Data excerpt:
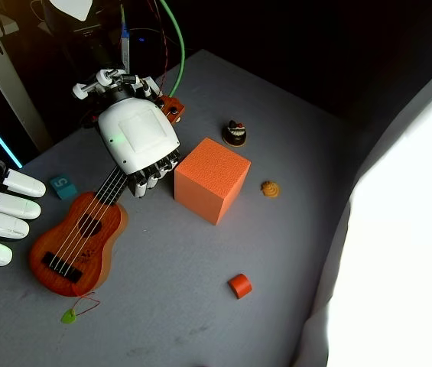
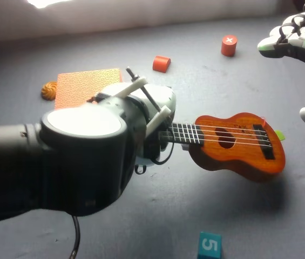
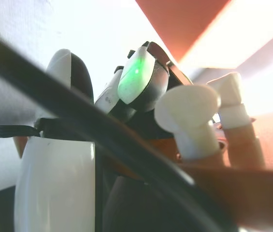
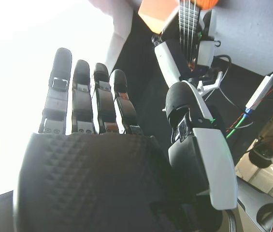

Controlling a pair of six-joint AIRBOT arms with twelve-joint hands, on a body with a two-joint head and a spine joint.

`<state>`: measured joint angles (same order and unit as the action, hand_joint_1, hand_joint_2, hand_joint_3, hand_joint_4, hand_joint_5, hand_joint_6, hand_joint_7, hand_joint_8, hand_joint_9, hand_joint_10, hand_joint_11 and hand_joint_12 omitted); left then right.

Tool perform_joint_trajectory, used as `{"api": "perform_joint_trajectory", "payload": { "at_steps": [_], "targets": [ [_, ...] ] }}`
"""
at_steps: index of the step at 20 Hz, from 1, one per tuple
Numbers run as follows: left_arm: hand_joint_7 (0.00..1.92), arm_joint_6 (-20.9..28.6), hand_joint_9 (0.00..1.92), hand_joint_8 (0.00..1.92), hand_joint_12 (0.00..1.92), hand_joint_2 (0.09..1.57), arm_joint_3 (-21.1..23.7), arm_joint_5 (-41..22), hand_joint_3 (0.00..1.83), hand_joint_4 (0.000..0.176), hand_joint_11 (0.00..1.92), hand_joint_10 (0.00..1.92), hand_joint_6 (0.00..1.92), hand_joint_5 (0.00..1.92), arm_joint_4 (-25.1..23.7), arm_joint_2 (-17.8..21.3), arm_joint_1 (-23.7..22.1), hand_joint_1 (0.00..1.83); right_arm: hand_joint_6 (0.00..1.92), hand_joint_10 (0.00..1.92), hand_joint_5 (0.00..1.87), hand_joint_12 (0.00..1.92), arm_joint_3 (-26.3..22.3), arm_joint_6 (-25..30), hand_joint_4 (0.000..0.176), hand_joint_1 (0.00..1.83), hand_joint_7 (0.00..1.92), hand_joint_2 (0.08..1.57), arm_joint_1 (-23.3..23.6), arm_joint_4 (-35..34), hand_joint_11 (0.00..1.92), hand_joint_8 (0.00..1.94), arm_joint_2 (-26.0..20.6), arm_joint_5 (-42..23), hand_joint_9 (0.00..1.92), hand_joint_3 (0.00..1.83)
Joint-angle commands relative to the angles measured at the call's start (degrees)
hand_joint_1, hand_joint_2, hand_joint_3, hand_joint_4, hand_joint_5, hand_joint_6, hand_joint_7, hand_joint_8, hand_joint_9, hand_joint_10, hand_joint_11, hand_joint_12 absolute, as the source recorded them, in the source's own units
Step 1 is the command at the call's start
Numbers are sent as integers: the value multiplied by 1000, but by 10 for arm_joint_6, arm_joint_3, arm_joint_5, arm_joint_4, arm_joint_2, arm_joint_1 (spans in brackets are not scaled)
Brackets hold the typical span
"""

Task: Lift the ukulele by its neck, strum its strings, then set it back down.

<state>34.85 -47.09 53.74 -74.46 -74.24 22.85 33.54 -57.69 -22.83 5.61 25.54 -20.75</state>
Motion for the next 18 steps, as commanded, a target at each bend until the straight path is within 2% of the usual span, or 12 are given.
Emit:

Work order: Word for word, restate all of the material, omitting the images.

Written answer:
Controlling a pair of six-joint AIRBOT arms with twelve-joint hands, on a body with a two-joint head and a spine joint.

`<state>`: measured joint angles (same order and unit as the action, hand_joint_1, hand_joint_2, hand_joint_3, hand_joint_4, hand_joint_5, hand_joint_6, hand_joint_7, hand_joint_8, hand_joint_9, hand_joint_10, hand_joint_11 and hand_joint_12 omitted); left then right.

Tool perform_joint_trajectory, used as `{"api": "perform_joint_trajectory", "payload": { "at_steps": [_], "targets": [ [_, ...] ] }}`
"""
at_steps: index of the step at 20 Hz, from 1, one per tuple
Numbers run as follows: left_arm: hand_joint_7 (0.00..1.92), arm_joint_6 (-20.9..28.6), hand_joint_9 (0.00..1.92), hand_joint_8 (0.00..1.92), hand_joint_12 (0.00..1.92), hand_joint_2 (0.09..1.57), arm_joint_3 (-21.1..23.7), arm_joint_5 (-41..22), hand_joint_3 (0.00..1.83), hand_joint_4 (0.000..0.176), hand_joint_11 (0.00..1.92), hand_joint_10 (0.00..1.92), hand_joint_6 (0.00..1.92), hand_joint_5 (0.00..1.92), arm_joint_4 (-25.1..23.7), arm_joint_2 (-17.8..21.3), arm_joint_1 (-23.7..22.1), hand_joint_1 (0.00..1.83); right_arm: hand_joint_6 (0.00..1.92), hand_joint_10 (0.00..1.92), hand_joint_5 (0.00..1.87), hand_joint_12 (0.00..1.92), arm_joint_3 (-26.3..22.3), arm_joint_6 (-25..30), hand_joint_4 (0.000..0.176), hand_joint_1 (0.00..1.83), hand_joint_7 (0.00..1.92), hand_joint_2 (0.08..1.57), arm_joint_1 (-23.3..23.6), arm_joint_4 (-35..34), hand_joint_11 (0.00..1.92), hand_joint_8 (0.00..1.94), arm_joint_2 (-26.0..20.6), arm_joint_5 (-42..23), hand_joint_9 (0.00..1.92), hand_joint_3 (0.00..1.83)
Joint-angle commands relative to the angles measured at the call's start (degrees)
hand_joint_1, hand_joint_2, hand_joint_3, hand_joint_4, hand_joint_5, hand_joint_6, hand_joint_7, hand_joint_8, hand_joint_9, hand_joint_10, hand_joint_11, hand_joint_12 absolute, as the source recorded them, in the source's own units
Step 1 is the command at the call's start
Numbers are sent as integers: the value multiplied by 1000, but by 10 for arm_joint_6, arm_joint_3, arm_joint_5, arm_joint_4, arm_joint_2, arm_joint_1 (spans in brackets are not scaled)
Brackets hold the typical span
"""

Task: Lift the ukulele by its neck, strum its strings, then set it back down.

<state>34.85 -47.09 53.74 -74.46 -74.24 22.85 33.54 -57.69 -22.83 5.61 25.54 -20.75</state>
Motion for the next 18 steps, as commanded, a target at each bend until the straight path is within 2% of the usual span, or 12 are given.
Emit:

The output for this exercise is complete.